(Stored records)
* * * * * * *

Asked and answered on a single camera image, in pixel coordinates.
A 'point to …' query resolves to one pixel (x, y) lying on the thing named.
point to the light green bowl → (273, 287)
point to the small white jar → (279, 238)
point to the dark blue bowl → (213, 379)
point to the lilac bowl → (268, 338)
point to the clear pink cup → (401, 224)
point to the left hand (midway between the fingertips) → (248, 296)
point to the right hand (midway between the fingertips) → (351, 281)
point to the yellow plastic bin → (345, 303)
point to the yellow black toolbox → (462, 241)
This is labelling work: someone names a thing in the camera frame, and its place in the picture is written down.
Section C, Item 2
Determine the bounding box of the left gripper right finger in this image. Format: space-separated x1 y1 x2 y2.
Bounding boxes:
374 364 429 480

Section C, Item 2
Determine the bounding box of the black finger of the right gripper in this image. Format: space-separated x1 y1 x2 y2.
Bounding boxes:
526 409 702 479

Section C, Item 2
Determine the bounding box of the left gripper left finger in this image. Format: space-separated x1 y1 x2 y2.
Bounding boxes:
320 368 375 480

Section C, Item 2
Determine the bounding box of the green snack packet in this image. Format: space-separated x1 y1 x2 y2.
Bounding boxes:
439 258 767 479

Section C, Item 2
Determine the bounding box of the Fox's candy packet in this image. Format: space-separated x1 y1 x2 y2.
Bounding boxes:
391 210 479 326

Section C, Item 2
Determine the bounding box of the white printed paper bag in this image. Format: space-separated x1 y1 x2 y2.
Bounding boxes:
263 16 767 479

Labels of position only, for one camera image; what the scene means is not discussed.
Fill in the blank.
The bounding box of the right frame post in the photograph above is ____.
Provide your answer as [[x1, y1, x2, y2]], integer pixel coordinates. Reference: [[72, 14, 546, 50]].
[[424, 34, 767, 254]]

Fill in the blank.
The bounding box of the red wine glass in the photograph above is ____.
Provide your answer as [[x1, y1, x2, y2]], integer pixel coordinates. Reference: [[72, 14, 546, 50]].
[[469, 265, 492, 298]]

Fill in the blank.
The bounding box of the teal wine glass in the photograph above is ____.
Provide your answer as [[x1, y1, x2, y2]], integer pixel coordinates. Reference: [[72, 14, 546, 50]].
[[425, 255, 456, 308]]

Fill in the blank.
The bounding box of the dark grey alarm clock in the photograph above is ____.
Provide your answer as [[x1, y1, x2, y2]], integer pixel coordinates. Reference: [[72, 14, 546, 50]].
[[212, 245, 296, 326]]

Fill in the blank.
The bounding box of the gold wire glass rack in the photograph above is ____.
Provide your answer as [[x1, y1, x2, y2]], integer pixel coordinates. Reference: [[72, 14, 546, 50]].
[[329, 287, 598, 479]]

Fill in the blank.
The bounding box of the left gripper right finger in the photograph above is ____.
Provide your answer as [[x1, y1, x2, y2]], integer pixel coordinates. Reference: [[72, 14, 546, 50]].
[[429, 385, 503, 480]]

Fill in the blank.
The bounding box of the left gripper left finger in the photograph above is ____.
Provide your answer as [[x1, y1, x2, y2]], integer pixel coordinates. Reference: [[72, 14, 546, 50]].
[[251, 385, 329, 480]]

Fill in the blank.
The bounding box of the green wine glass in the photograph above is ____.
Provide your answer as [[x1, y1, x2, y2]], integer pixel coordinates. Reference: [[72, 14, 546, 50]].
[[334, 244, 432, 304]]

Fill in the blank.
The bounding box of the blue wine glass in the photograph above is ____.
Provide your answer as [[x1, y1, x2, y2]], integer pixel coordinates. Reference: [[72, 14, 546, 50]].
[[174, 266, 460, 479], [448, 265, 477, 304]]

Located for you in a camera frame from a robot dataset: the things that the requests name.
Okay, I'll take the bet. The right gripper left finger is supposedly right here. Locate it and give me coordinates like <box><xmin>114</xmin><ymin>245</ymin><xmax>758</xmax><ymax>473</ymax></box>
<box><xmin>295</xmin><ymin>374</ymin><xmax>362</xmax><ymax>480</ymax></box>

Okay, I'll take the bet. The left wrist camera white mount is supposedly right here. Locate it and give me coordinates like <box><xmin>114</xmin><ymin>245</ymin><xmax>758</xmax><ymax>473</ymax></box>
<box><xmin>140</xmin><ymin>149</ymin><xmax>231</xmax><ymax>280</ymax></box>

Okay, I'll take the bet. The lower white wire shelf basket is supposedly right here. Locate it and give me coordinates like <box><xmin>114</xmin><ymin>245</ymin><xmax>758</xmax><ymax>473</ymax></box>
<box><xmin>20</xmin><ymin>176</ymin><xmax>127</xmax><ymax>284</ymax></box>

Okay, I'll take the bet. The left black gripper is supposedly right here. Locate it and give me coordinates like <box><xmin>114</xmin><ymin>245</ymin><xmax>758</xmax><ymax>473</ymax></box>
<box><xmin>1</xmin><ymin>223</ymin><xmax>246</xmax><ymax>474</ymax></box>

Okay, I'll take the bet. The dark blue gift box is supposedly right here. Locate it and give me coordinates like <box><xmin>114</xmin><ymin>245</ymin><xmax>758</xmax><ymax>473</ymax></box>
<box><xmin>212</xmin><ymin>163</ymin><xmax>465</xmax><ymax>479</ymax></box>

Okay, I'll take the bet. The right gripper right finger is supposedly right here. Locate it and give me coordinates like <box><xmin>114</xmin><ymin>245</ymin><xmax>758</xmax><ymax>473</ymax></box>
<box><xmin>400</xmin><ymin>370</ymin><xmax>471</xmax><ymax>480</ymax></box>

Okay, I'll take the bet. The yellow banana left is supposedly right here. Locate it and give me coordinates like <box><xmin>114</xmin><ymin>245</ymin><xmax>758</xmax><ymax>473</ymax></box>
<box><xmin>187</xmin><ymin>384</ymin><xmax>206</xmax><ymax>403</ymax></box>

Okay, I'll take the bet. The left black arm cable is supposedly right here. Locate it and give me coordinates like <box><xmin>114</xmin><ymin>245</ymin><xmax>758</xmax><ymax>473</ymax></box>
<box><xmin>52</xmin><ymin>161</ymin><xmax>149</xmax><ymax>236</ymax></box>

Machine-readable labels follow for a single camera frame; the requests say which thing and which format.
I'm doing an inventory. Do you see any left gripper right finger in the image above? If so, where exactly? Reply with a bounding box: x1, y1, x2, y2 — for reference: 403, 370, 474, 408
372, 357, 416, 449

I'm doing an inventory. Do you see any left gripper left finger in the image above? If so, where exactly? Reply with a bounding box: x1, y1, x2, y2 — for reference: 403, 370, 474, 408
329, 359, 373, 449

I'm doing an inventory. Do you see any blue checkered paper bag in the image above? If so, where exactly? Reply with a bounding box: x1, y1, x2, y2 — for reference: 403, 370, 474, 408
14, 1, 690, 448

* * * * * * *

▶ **Exercise description**
Only lines with the word "midway" are wanted. Find and copy them from the records above.

▶ **Task answer**
point to the left hand (midway between the fingertips) → (248, 296)
point to the right hand (midway between the fingertips) → (351, 281)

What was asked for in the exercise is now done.